Nov. 5, 2013 – By Steven B. Krivit –

On Oct. 30, Naturwissenschaften published LENR researcher Edmund Storms’ reply to my comment. In my comment, I corrected two significant errors in Storms’ review of low-energy nuclear reaction research published in Naturwissenschaften in 2010. His Oct. 30 reply contains additional errors.

On April 10, 2013, I found errors in Storm’s 2010 review, and I submitted a comment to Sven Thatje, the editor-in-chief of Naturwissenschaften, for peer review. My comment published online on Aug. 15, 2013. Three days later, I summarized Storms’ errors in the New Energy Times article “Naturwissenschaften Publishes Krivit’s Critique of Storms’ LENR Review.”

Storms’ Oct. 30 reply offers no facts that invalidate my comment. However, in his reply, Storms published new factual errors on which he bases his claim of the erroneous concept of cold fusion.

Storms wrote, “Over 16 independent studies using numerous samples found that helium was present when energy production was detected, and some measurements found no helium when no extra energy was detected. Three independent studies measured the energy/He ratio, which can be summarized as 25±5 MeV/He.”

Storms’ statement is incorrect for two reasons.

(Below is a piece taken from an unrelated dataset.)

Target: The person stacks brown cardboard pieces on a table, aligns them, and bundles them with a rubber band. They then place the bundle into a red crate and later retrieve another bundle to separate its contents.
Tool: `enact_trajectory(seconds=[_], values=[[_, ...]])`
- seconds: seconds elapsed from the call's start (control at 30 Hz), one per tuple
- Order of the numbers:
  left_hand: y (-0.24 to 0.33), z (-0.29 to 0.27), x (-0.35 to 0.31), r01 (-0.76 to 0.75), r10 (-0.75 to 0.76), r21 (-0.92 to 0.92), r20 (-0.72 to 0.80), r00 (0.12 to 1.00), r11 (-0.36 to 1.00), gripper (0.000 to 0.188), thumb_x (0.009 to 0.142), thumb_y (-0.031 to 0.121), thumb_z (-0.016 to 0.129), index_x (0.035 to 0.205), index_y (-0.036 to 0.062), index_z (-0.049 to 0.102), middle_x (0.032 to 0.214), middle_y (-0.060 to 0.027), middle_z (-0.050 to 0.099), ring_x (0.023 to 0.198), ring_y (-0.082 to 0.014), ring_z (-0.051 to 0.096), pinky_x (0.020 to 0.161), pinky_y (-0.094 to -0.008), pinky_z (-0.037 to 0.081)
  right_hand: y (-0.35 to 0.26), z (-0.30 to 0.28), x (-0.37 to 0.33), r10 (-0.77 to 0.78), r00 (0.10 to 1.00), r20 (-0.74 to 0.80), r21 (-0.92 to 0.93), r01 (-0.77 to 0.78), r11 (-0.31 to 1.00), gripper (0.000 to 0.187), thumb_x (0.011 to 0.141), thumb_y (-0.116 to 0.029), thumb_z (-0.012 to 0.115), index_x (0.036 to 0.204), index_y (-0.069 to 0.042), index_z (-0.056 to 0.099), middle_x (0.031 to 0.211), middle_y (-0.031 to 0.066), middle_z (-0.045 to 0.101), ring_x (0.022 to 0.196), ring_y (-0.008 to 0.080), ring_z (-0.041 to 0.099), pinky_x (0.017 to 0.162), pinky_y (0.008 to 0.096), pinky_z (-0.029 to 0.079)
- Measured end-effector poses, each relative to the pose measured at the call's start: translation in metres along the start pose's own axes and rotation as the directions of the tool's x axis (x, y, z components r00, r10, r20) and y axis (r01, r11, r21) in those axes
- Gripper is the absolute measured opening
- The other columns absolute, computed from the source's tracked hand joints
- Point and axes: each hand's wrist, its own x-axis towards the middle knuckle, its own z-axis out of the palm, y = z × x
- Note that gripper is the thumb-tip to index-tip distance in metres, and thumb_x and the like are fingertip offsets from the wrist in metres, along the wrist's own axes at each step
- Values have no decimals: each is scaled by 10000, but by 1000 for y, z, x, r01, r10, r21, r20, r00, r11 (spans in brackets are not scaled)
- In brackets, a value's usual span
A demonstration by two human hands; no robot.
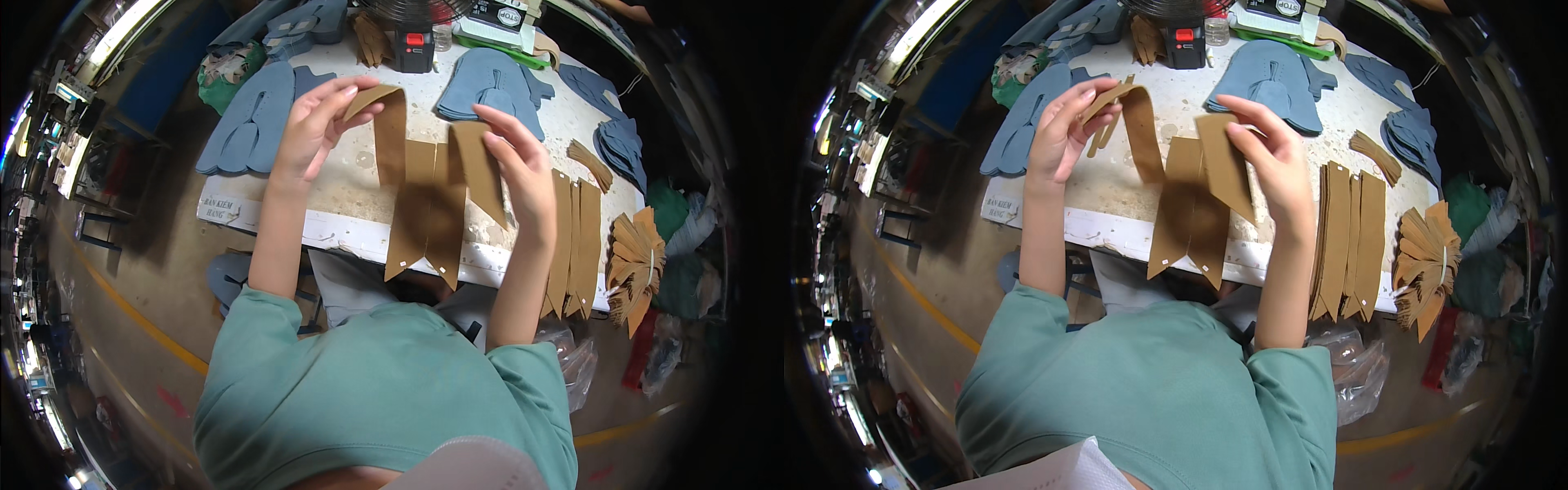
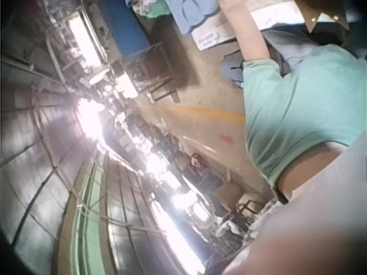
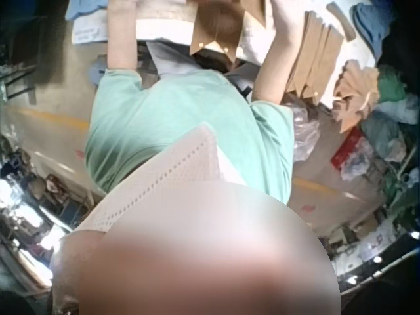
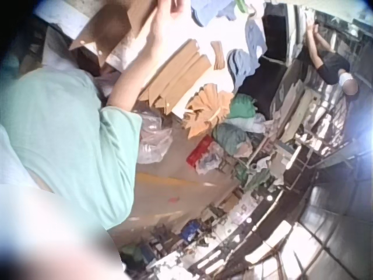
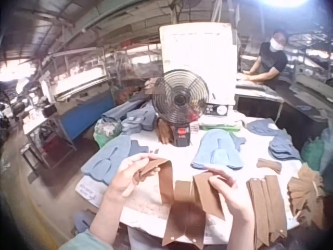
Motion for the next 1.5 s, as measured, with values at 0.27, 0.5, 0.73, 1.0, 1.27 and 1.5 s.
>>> enact_trajectory(seconds=[0.27,0.5,0.73,1.0,1.27,1.5], values=[[-21,89,30,-105,106,-14,149,983,994,260,949,135,549,1160,21,648,1058,-43,682,940,-107,637,913,-262,494,18,-44,-50,-116,904,-411,-76,93,993,324,902,-5,566,1221,-10,620,1043,18,607,902,56,549,830,199,449],[-82,122,-60,259,-257,14,185,948,966,324,918,65,594,1236,4,601,1199,-58,633,1057,-74,574,927,-230,450,60,-52,-120,192,889,-416,-281,-327,902,386,876,-7,578,1258,-56,611,980,18,642,692,28,499,630,202,444],[-111,123,-120,425,-484,300,161,860,854,317,895,-25,590,1212,-30,598,1159,-51,586,938,-64,615,804,-191,513,71,-58,-144,-16,907,-420,-554,-243,796,407,826,27,588,1219,-68,630,1079,76,636,735,107,621,674,238,495],[-113,133,-122,265,-315,513,11,949,817,348,843,-42,645,1189,-26,614,1168,-81,548,910,-117,630,788,-230,573,60,-61,-135,142,943,-301,-501,-283,818,403,831,56,560,1218,-36,629,1130,71,611,748,87,590,712,217,483],[-109,127,-120,170,-221,591,16,975,789,308,837,26,679,1142,0,646,1157,-92,550,938,-144,613,753,-243,564,58,-51,-128,49,958,-283,-617,-221,755,365,790,47,576,1138,-26,658,1043,103,613,707,157,619,667,265,503],[-81,20,-61,84,104,924,-132,986,372,183,856,178,666,1009,80,691,1022,-93,629,902,-199,630,720,-304,516,51,-50,-125,-23,945,-328,-813,-269,517,418,751,64,531,1128,-46,674,973,83,608,697,138,560,674,262,488]])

First, it fails on logic. Storms tries to make a quantitative comparison between heat measured from LENR experiments and atoms of helium-4 produced in those experiments. The mathematical assertion is 24 (or 25) MeV heat per each 4-He atom. In proposing such a ratio, Storms, as well as many of his peers who continue to promote cold fusion, asserts that LENRs emulate the third branch of thermonuclear fusion and therefore validate his assertion that LENRs are some kind of “cold fusion.”

The first error in Storm’s reply is that he does not know the true denominator in the equation (24 MeV/4-He) because the researchers who have measured the excess heat and helium-4 never performed a full assay of other nuclear products and effects that could also make contributions to the measured excess heat.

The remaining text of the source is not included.